0 Replies Latest reply on Nov 18, 2015 6:18 PM by asonberg

    Nodes flipping from warning to down

    asonberg

      ORIGINAL ENVIRONMENT: NPM 11.5.2

       

      NEW ENVIRONMENT: NPM 11.5.2, NTA 4.1.1, NCM 7.4

       

      SDK 2.0.5

       

      ==========================================

       

      Using the attached PowerShell script, modeled after the CopyNodes.ps1 example that comes with the SDK, I copied all nodes/interfaces/volumes from the ORIGINAL environment to the NEW environment. This script also added all nodes into NCM in the NEW environment. ALL nodes were SNMP or ICMP, no WMI nodes exist in these environments.

       

      When I ran this script, it went without any problems and all nodes were added to the NEW environment without any immediately obvious issues. I also compared the dbo.Pollers tables in both databases to ensure that all pollers were applied as well (They were).

       

      I noticed that, in the NEW environment, there were about 250 nodes that were in a Warning or Down status. As I was investigating, I observed the overall count of Warning + Down (~250) was staying the same, but the individual counts of nodes in Warning and nodes in Down status were fluctuating at a pretty fast rate. (i.e.; we had flapping nodes)

       

      I ran a good amount of tests on latency and ICMP response from the NEW polling engine and all of these nodes were rsponding to every single ICMP packet I sent them manually. I honestly do not remember seeing a single dropped packet in all of the testing.

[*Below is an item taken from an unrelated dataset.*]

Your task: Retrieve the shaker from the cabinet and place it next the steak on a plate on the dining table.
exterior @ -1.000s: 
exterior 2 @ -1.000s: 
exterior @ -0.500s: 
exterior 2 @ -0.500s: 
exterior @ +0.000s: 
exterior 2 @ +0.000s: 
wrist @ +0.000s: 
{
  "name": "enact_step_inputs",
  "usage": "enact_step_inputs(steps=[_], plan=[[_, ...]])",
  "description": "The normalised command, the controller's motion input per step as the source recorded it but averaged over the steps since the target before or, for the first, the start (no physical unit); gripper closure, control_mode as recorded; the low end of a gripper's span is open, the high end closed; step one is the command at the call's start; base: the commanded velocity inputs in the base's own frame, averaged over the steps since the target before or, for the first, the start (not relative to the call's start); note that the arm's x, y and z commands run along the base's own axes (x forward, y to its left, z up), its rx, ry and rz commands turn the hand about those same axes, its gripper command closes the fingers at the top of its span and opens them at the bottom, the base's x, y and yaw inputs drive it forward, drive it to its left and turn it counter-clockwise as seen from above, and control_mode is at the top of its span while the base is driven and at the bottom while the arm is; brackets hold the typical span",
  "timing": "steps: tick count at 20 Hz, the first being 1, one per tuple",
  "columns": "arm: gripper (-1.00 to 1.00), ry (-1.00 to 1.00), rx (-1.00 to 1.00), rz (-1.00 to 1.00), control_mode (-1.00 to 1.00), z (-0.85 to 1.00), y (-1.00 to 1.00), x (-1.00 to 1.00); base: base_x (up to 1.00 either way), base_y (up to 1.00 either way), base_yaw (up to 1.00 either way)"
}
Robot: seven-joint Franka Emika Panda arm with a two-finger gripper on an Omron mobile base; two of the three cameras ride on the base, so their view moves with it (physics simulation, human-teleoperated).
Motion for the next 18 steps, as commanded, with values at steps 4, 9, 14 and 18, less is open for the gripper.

                      *NOTE* The OLD environment showed all nodes UP this entire time

                    

      As we were troubleshooting, we observed that the majority of these nodes were all Cisco Routers and ASA Firewalls. We then went to the actual devices and saw that SNMP was not configured to work from the NEW polling engine yet.

       

      As we updated the configuration of all the devices, they all began to poll UP on their own without any intervention from us. (No 'Poll Now' or 'Rediscover' needed)

       

      ==========================================

       

      The question going forward is: Is this a bug in the software? To my knowledge, Node status comes from ICMP response (unless you explicitly mark a node to gather its status vie SNMP or the Agent, which none of these are). If that is accurate, then these nodes should have all been Up with all of their interfaces, volumes, and hardware in an Unknown status.